There is another sign on the door in the same elegant, unreadable lettering. Hoping it doesn’t say ‘off-worlders will be shot on sight’, he pushes it open, the rusted metal hinges giving a shrill screech as he does. Like everything else on this planet, the inside of the building is worn, the furniture at least thirty-years out of date. Boots heavy on the stone floor, he passes a chair in an ugly floral pattern and a table with one leg propped up on a stack of curling pamphlets.  
  
“Just a minute!” a terse voice yells from behind a tall counter as he approaches it. There’s no one in sight, but from behind a half-open door there’s a loud clattering and a sound like something falling and taking several other somethings with it. A muffled sound of voices, and he thinks he picks out the words, “-think I know – what I did wrong-“

“Yeah, what can I do for you?” One of the planet’s natives appears from behind the door, scrubbing oil off of his blue-scaled hands with a rag. He's younger than expected, but brisk and professional, with lines of darker blue scales on his face, like stripes.  
  
“That Gonzanti cruiser you’ve got. Is the propulsion system intact?”  
  
“Should be, we haven’t touched it,” he says slowly, considering. “I couldn’t tell you what shape it’s in, though, that thing’s been here for years. What are you looking for?”  
  
“Thrusters, velocity regulators, ignition coils.” He ticks off the list in his mind as he goes. “I need a power transistor too, something that will fit an Eidolon light freighter. 8 or 8.5bV. ” The Gonzanti’s power transistor was too high a voltage. He’d learned that the hard way and nearly done the Republic’s job for them a few years ago.

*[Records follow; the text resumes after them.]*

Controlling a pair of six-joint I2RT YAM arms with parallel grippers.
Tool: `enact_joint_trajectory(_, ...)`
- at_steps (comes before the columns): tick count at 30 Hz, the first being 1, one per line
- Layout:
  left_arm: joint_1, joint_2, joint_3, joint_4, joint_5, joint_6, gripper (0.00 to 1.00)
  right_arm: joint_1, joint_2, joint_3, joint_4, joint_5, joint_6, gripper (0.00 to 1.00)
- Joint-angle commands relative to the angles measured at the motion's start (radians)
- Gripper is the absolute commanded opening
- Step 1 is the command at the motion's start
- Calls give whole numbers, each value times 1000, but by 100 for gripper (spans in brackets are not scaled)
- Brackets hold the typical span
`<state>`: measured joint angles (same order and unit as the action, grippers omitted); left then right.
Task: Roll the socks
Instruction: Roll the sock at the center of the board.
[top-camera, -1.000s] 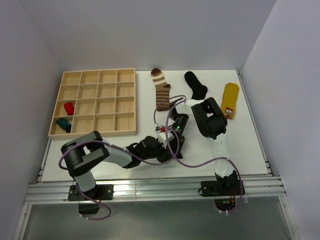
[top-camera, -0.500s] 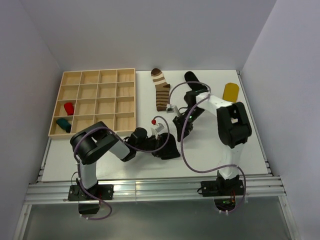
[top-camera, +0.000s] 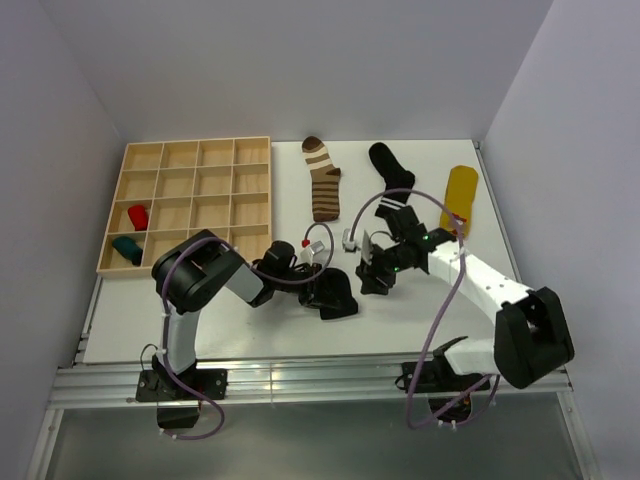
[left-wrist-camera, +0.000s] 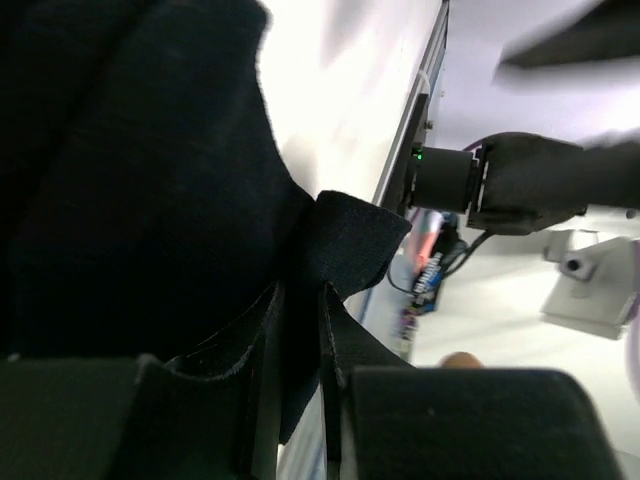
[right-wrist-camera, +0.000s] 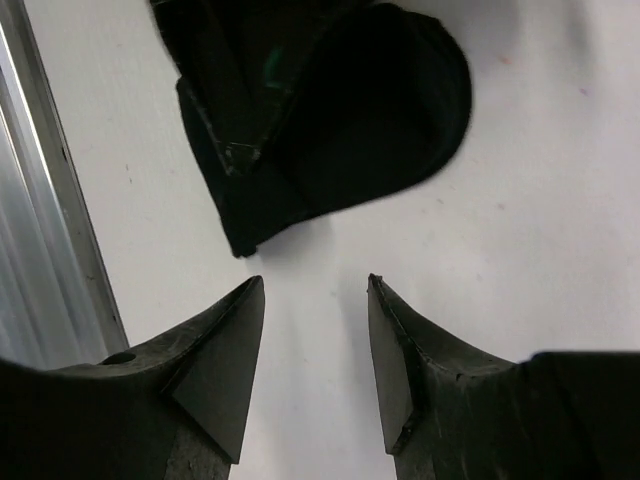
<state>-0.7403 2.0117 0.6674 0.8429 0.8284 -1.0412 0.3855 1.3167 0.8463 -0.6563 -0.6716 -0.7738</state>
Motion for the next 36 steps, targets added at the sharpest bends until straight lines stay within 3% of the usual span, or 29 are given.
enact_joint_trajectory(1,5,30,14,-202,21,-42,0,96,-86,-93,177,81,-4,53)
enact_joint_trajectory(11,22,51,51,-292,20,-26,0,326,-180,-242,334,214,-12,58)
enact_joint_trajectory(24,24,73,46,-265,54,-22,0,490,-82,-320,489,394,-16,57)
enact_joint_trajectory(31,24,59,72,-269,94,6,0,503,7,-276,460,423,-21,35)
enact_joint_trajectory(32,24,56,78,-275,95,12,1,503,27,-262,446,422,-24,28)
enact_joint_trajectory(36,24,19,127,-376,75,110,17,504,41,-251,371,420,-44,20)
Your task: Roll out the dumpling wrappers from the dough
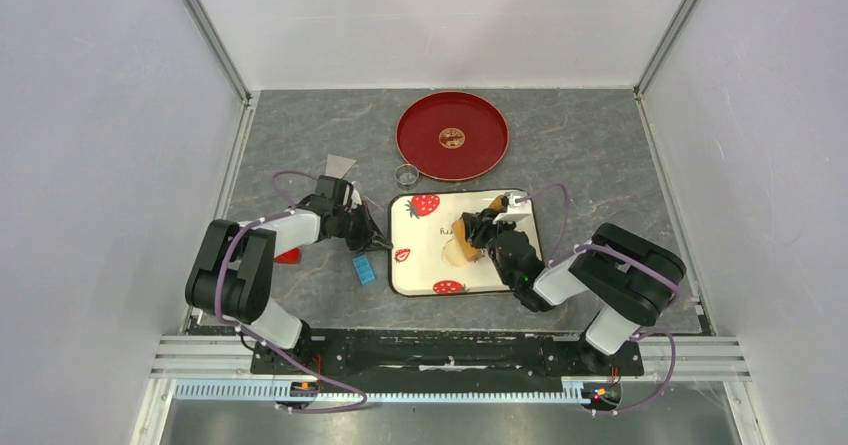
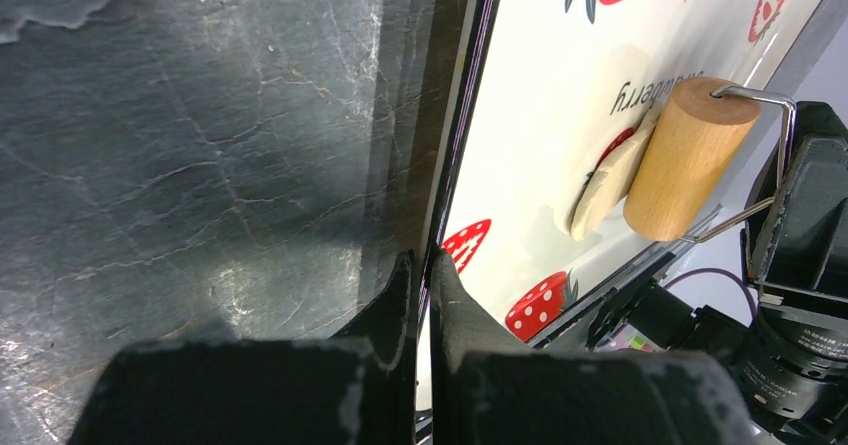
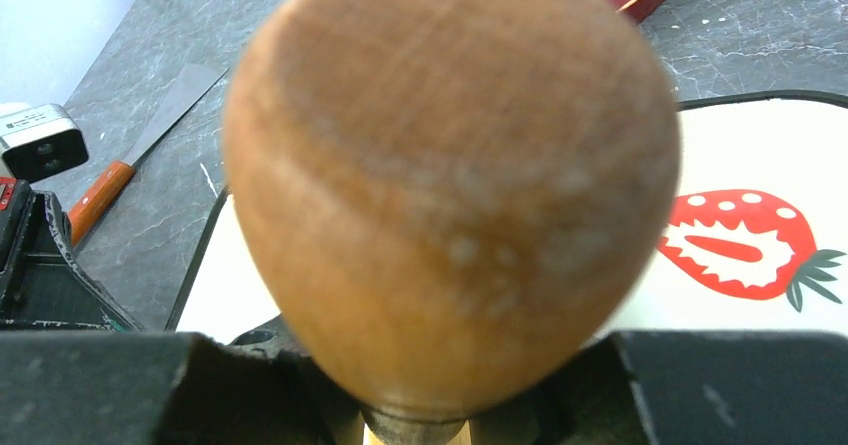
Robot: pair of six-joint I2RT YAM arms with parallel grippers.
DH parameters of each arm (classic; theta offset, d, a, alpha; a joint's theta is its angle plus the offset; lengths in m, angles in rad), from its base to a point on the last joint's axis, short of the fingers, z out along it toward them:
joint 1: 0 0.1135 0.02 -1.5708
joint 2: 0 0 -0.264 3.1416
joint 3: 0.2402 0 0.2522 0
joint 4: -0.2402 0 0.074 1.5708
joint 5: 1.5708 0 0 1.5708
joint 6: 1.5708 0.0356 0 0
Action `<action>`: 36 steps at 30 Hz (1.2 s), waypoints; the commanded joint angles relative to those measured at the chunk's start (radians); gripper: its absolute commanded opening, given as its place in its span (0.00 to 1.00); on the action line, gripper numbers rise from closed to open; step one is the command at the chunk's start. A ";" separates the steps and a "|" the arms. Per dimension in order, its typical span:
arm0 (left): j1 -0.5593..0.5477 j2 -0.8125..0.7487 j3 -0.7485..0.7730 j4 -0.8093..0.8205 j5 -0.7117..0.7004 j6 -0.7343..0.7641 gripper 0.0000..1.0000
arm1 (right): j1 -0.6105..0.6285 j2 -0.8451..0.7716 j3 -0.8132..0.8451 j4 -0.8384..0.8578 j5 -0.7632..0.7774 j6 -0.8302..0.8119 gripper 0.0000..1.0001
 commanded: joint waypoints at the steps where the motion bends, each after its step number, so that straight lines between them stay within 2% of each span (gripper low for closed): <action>1: 0.064 -0.032 -0.015 -0.096 -0.203 0.035 0.02 | -0.034 0.126 -0.086 -0.493 0.134 -0.138 0.00; 7: 0.067 -0.044 -0.027 -0.075 -0.185 0.006 0.02 | 0.004 0.155 -0.071 -0.551 0.157 -0.102 0.00; 19: 0.079 -0.070 -0.051 -0.089 -0.178 0.003 0.02 | 0.020 0.157 -0.092 -0.564 0.148 -0.053 0.00; 24: 0.108 -0.070 -0.066 -0.073 -0.144 -0.002 0.02 | 0.019 0.162 -0.093 -0.565 0.142 -0.046 0.00; 36: 0.148 -0.083 -0.072 -0.107 -0.165 0.019 0.02 | -0.009 0.164 -0.098 -0.572 0.115 -0.019 0.00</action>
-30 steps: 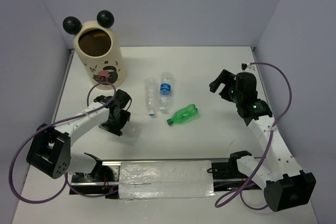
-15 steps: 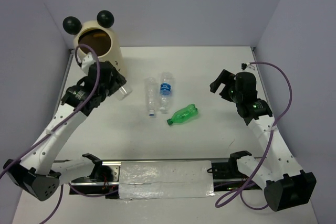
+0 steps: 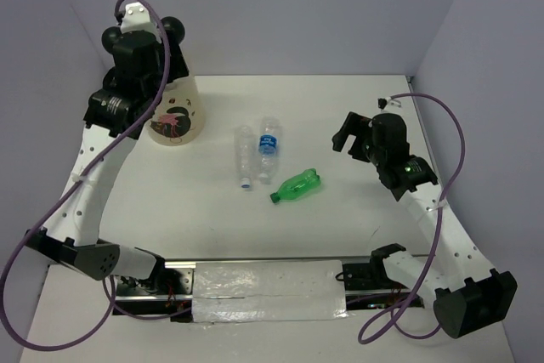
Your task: Put the plastic bottles in the bin
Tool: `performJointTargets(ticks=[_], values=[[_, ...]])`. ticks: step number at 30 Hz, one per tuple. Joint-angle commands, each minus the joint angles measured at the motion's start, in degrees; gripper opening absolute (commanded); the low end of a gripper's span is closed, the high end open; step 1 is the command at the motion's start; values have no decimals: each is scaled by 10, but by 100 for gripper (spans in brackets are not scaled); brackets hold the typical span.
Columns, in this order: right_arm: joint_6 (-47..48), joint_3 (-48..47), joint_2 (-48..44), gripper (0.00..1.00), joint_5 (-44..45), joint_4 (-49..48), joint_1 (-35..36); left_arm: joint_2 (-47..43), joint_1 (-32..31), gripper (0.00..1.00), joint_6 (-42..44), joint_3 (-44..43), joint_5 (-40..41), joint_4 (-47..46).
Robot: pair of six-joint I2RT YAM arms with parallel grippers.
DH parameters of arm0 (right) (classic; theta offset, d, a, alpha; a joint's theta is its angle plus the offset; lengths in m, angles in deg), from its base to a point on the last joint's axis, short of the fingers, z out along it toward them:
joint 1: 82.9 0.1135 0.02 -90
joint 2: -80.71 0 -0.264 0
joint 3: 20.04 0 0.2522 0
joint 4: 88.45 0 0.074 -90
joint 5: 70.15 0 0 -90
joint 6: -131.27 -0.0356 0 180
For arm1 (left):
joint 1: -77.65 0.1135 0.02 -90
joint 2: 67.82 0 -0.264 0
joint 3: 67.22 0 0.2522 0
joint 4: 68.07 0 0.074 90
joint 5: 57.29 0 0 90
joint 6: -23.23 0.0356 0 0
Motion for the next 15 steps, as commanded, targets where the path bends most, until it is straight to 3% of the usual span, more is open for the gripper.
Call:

The boy nods as he goes down the list, blinks his large eyes. “Well, you’re welcome to have a bash at that cruiser. We’ve got the thrusters from a Mon Calamari Whipsoon-L7 in the back too that should fit if those don’t. I don’t know about that power transistor though. Hey, Corlatt-“ he calls back over his shoulder.  
  
There’s another clatter, and a skinny human with stringy dark hair sticks his head around the corner of the doorway, glancing between them. “Yeah?”  
  
“Do you have anything that might fit for an 8 or 8.5 power transistor?”  
  
“Mmm, no? I think everything we’ve got is Imperial. 9bV and up. Those babies had a lot of kick. You know what they say about the Empire.” He leers before ducking back out of the doorway. It was an old joke in this part of the galaxy, especially in places that dealt in electronics. Imperial ware – even their tech was power-hungry. Hilarious.  
  
He fights to keep the pit from dropping out of his stomach. Without the power transistor, everything else was useless. He’d barely make it out of the atmosphere, let alone manage the jump into hyperspace.  
  
“I need that power transistor.”

The alien, who he assumes is Dante, puffs out his cheeks. “Sorry. I can order one in for you, but the shipping will be a bi-“  
  
“Fine. Do it. Today, please,” he adds, as gently as he can manage. He’ll worry about the credits later. He’ll figure something out. He always does.

  
  
The rain hasn’t slacked up. He steps outside, pulls up his hood and, standing on the wet sidewalk outside of the scrapyard, considers the way back to his ship. He should go home. Drop off the food and other supplies in his bag. Get some rest. There’s no reason to linger here anymore. He can come back in a few days and pick up the parts he needs. 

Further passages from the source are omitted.